## EXERCISE
The output should be every line below that includes the word "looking".

>>>>>

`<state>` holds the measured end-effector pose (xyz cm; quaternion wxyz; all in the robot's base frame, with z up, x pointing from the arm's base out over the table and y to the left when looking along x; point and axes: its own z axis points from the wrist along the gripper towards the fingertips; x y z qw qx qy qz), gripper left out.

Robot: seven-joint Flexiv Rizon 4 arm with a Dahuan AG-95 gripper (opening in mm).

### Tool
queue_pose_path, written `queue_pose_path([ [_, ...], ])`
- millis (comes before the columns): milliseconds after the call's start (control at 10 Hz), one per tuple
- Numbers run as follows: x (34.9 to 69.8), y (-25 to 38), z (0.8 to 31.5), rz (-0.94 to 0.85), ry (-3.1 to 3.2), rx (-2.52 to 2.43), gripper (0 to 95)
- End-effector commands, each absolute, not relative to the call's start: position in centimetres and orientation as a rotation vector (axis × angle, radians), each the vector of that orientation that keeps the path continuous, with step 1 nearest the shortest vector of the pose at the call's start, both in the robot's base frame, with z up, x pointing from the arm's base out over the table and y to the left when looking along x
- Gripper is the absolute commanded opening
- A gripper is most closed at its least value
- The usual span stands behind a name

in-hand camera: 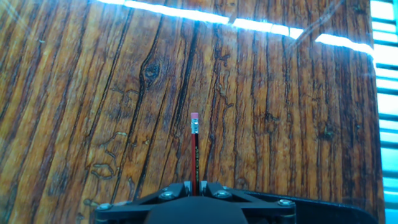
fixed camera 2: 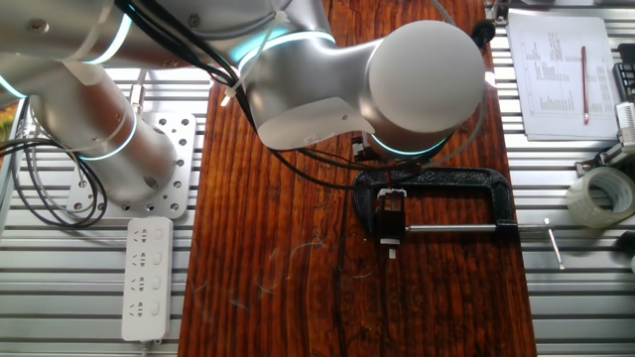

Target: Insert the pencil into the pencil sharpener

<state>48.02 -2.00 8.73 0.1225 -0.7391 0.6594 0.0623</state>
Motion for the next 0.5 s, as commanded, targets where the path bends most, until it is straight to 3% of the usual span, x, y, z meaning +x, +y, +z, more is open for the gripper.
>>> queue_pose_path([
  [100, 48.45, -2.02, 8.54, 0.185, 1.966, -2.123, 0.0],
  [500, 48.46, -2.16, 8.63, 0.202, 1.945, -2.092, 0.0],
])
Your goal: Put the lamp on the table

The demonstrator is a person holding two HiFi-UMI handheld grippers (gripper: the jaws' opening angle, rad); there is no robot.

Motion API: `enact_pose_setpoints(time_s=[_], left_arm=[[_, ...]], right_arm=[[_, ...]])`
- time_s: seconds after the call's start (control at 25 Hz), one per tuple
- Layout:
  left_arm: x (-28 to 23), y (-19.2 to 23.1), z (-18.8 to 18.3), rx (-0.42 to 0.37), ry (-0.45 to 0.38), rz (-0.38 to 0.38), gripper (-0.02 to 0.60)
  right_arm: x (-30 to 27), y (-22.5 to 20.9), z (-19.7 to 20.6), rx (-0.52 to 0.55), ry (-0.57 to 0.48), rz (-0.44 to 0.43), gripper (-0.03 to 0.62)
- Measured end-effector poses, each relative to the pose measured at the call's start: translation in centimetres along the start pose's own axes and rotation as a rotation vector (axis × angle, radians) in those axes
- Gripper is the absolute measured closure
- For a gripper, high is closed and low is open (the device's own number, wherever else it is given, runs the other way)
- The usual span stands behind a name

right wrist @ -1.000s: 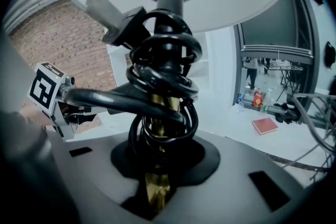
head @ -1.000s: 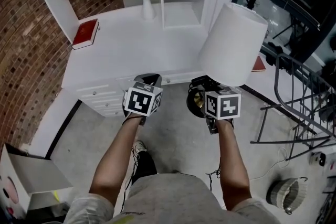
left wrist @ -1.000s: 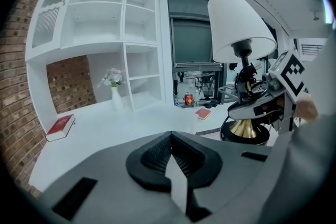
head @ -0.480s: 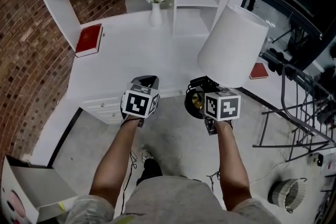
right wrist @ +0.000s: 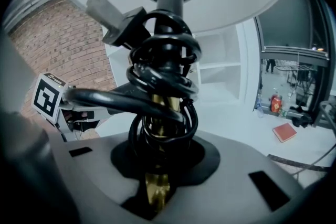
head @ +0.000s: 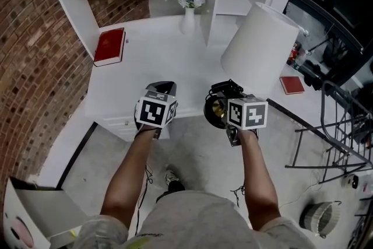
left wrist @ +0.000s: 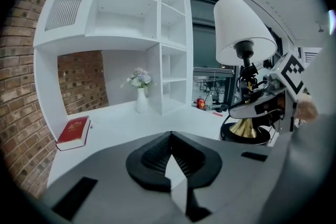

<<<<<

## RESPONSE TO THE EXERCISE
`<state>` holds the measured end-effector pose (xyz cm; quaternion wxyz; all in the robot's base frame, with z up, x pointing from the arm's base out over the table and y to the left when looking along x; point and axes: its own z axis points from the wrist along the gripper towards the fingertips; x y z qw qx qy qz), gripper left out.
- End-effector commands, each absolute, not relative to the call's start: position in centimetres and orientation as a rotation vector (axis × angle, radians), each the vector of that orientation that keeps the path continuous, with step 1 nearest the shortest vector of the pose at the call's start, both in the robot's base frame, with z up, x pointing from the arm's base out over the table and y to the left when looking along x

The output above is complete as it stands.